“Well, good-night, George,” said Guy, stepping out into the night.

“Good-night,” said George.

“Good-night, George,” said Monica. “Till to-morrow.”

“Till to-morrow,” echoed George dully, and walked back to the drawing-room where he had left the whisky decanter. The drawing-room door was locked.

“——” said George with emphasis, and went to bed.

Outside in the laurel bushes a dapper figure drew his thick overcoat about him and shivered in the cold night air. “Well, I’ll be hanged if I can make out who’s in it!” muttered the dapper figure, and also went home to bed.

And that, so far as we are concerned, was the end of Sunday. The drawing-room door, it is of no interest to record, remained locked until Monday. Until twenty minutes past Monday, to be precise.

George’s brain, it must be allowed (and George himself would have been the first to allow it) was not a subtle organ. It worked, much the same as a donkey-engine works; but there is little finesse about a donkey engine. During the early hours of the night George’s brain turned out for him a large number of straightforward schemes for arriving at Manstead the next morning without a passenger; but they were crude. George quite recognised that. The most ingenious was that he should start at six o’clock, before his passenger should so much as have opened an eyelid. Reluctantly George was compelled to reject even this. He had given his word, and unless a plan presented itself to involve the inevitable breaking of this inconvenient tie, and consistently with the ways of perfect gentility as George understood them, he must keep it. It is almost superfluous to add that no plan did present itself.

Perhaps Monica had caught something of the notable lack of warmth in George’s voice the previous evening. In any case, she was evidently leaving nothing to chance. A forty-mile motor trip was an event in Monica’s life, and Monica liked her life to be eventful. At half-past nine she presented herself on George’s front-doorstep, hatted, fur-coated and gauntlet-gloved, the complete motorist. George greeted her with ghastly geniality.

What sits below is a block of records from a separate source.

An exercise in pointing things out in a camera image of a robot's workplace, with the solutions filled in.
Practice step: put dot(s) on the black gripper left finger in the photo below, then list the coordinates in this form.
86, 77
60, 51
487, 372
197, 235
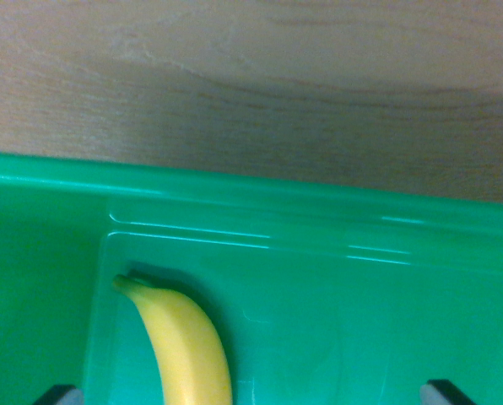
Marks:
59, 396

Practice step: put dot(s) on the yellow banana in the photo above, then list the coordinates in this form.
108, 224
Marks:
188, 346

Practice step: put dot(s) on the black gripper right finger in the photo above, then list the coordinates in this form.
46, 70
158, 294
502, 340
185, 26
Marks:
439, 394

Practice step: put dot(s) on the green plastic bin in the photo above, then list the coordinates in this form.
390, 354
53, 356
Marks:
340, 316

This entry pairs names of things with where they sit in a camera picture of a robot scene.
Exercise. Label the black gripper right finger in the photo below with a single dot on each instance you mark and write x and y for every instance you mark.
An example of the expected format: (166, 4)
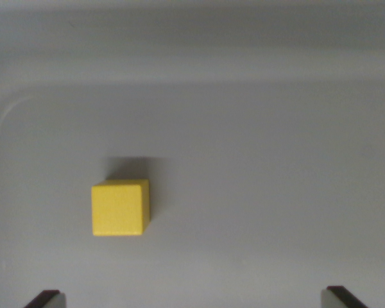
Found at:
(338, 299)

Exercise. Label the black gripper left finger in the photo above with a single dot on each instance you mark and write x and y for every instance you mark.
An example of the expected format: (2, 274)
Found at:
(48, 300)

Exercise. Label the yellow cube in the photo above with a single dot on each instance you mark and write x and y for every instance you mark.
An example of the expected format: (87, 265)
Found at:
(117, 210)

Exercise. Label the grey plastic bin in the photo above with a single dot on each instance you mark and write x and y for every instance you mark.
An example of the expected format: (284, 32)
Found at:
(244, 128)

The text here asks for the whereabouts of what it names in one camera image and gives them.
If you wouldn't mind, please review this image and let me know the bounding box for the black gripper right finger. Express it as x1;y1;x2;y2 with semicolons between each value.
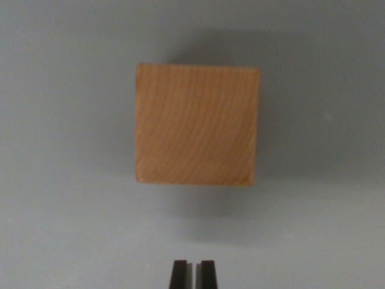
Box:
195;260;219;289

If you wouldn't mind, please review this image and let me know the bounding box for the grey plastic bin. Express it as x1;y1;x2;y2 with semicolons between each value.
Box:
0;0;385;289

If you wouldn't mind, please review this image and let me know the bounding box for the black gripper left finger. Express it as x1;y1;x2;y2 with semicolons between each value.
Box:
169;259;193;289

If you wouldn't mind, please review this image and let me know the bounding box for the wooden cube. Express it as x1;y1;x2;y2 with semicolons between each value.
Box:
134;63;261;187

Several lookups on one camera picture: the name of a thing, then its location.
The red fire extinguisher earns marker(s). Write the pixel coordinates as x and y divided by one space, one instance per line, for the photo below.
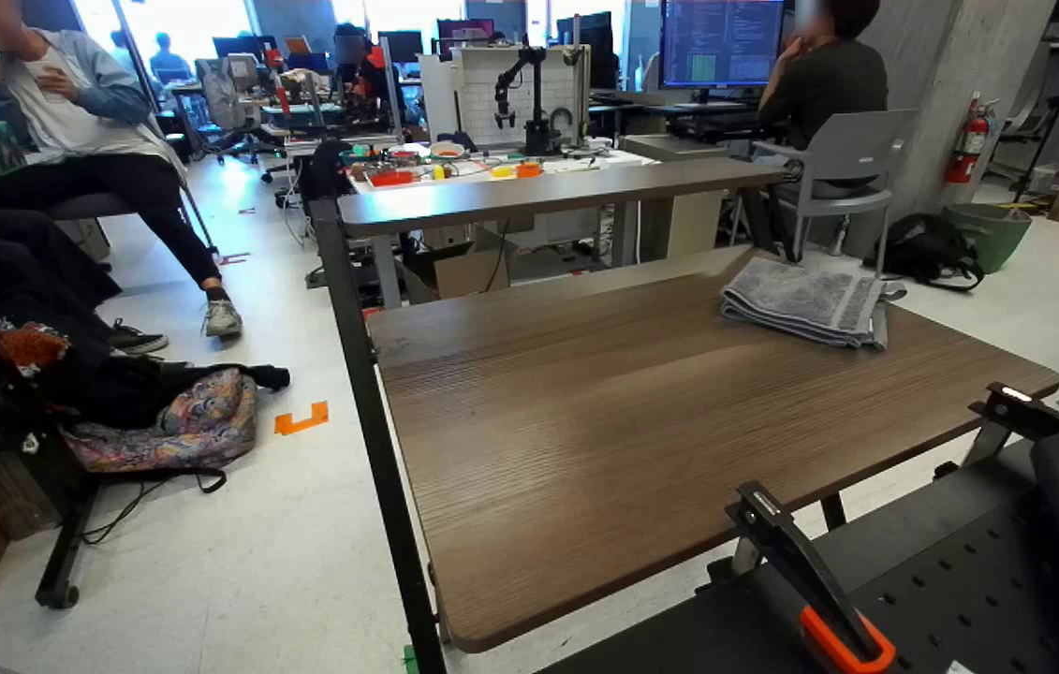
964 150

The grey folded cloth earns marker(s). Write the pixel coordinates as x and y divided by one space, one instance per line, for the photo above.
801 300

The white tiled backdrop panel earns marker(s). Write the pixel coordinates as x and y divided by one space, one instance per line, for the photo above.
478 94

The small black robot arm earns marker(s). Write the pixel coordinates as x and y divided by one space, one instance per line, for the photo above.
538 103

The monitor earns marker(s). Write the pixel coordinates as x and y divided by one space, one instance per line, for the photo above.
721 42

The office chair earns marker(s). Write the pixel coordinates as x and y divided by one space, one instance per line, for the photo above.
229 98

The person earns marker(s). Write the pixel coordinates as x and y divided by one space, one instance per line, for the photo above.
824 84
70 103
169 58

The brown table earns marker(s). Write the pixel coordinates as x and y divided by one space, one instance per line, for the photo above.
538 192

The black rolling stand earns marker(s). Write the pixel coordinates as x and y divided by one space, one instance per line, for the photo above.
61 552

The grey chair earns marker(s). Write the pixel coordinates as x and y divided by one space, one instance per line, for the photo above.
852 150

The heap of black clothing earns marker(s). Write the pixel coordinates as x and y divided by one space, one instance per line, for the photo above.
42 281

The colourful patterned backpack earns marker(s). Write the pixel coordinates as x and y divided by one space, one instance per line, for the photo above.
192 426

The white table with small items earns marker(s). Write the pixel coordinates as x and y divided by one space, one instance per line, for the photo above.
492 170

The orange floor tape marker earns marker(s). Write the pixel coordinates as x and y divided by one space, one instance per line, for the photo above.
300 421

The black backpack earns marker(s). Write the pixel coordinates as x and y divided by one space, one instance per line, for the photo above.
927 248

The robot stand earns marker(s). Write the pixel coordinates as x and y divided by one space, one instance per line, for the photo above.
950 580

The green bin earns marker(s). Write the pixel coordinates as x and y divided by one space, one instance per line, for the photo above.
997 234

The black metal frame post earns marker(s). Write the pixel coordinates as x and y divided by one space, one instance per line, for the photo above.
370 412

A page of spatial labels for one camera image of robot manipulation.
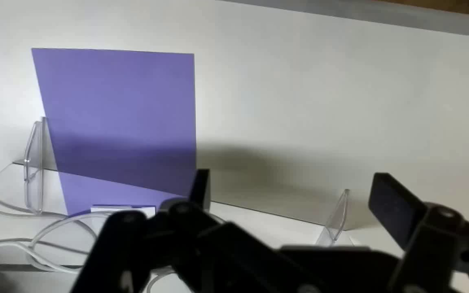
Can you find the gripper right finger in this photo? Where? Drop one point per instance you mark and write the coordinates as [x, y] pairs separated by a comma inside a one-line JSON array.
[[397, 207]]

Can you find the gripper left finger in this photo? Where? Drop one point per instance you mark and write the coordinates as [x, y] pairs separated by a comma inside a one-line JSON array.
[[185, 240]]

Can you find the clear glass barrier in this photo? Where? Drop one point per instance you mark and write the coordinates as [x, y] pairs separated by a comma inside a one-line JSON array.
[[336, 219]]

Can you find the purple cloth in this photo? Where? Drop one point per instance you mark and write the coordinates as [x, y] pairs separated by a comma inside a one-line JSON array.
[[116, 122]]

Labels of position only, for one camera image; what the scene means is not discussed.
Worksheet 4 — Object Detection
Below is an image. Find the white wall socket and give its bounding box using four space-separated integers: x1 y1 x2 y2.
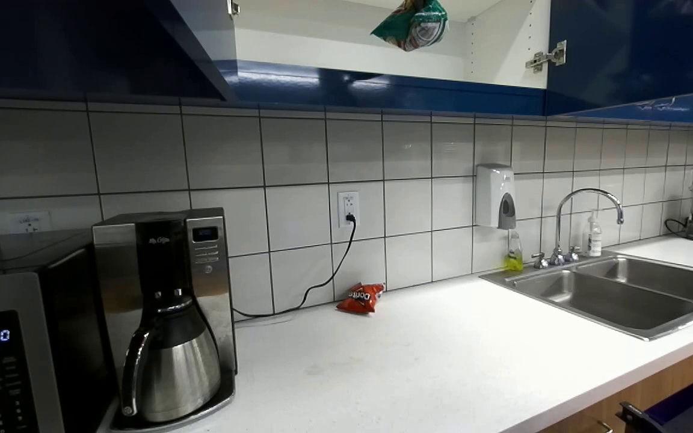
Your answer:
9 210 53 236
337 191 361 229

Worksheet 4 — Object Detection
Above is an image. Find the blue cabinet door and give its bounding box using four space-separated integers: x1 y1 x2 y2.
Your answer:
546 0 693 117
0 0 239 102

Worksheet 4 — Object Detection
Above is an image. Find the white wall soap dispenser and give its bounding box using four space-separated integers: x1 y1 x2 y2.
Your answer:
475 163 517 231

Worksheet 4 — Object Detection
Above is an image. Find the steel coffee carafe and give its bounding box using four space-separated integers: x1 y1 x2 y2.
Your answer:
120 293 223 424

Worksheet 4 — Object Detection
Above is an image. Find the yellow dish soap bottle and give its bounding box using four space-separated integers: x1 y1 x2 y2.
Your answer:
504 230 524 272

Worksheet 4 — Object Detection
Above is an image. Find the white pump bottle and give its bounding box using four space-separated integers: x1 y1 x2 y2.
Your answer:
585 211 603 258

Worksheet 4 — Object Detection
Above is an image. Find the green snack packet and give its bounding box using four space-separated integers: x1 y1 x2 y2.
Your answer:
370 0 449 52

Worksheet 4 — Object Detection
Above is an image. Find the steel double sink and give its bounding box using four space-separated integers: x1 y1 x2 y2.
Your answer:
479 251 693 342

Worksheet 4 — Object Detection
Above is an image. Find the chrome tap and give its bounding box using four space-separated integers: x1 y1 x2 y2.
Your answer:
531 187 625 269

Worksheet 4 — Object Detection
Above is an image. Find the blue upper cabinet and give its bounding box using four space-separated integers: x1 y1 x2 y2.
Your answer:
0 0 693 125

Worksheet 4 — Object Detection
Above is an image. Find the steel coffee maker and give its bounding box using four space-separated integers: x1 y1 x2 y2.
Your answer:
92 207 239 432

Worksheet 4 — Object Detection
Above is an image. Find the red chip packet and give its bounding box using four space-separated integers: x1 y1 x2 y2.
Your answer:
336 282 386 315

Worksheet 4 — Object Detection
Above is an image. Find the wooden drawer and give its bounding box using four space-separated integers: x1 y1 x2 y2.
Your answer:
538 337 693 433

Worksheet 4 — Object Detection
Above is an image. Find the black and steel microwave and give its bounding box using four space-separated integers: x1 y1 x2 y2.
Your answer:
0 231 120 433

An impartial spectator, observing with pain George’s laboured attempts to appear hearty, would have said that George was hard to please. Monica looked the sort of passenger whom any right-minded, car-possessing bachelor would go miles out of his way to collect. Her pretty, eager face flushed with excitement, her tongue prattling merrily, and her trim, fur-encased figure very nearly jumping with pleasure, what better company could such a right-minded man desire? George was evidently not right-minded. His face, as he walked uneasily at Monica’s side towards the station, bore an expression of mingled apprehension and gloom; he looked as if he strongly suspected Monica of having a hose-pipe concealed somewhere about her person. George need not have bothered. Monica had few things concealed about her person, and certainly not a hose-pipe. A young woman with any pretence to fashion seldom wears a hose-pipe in these days.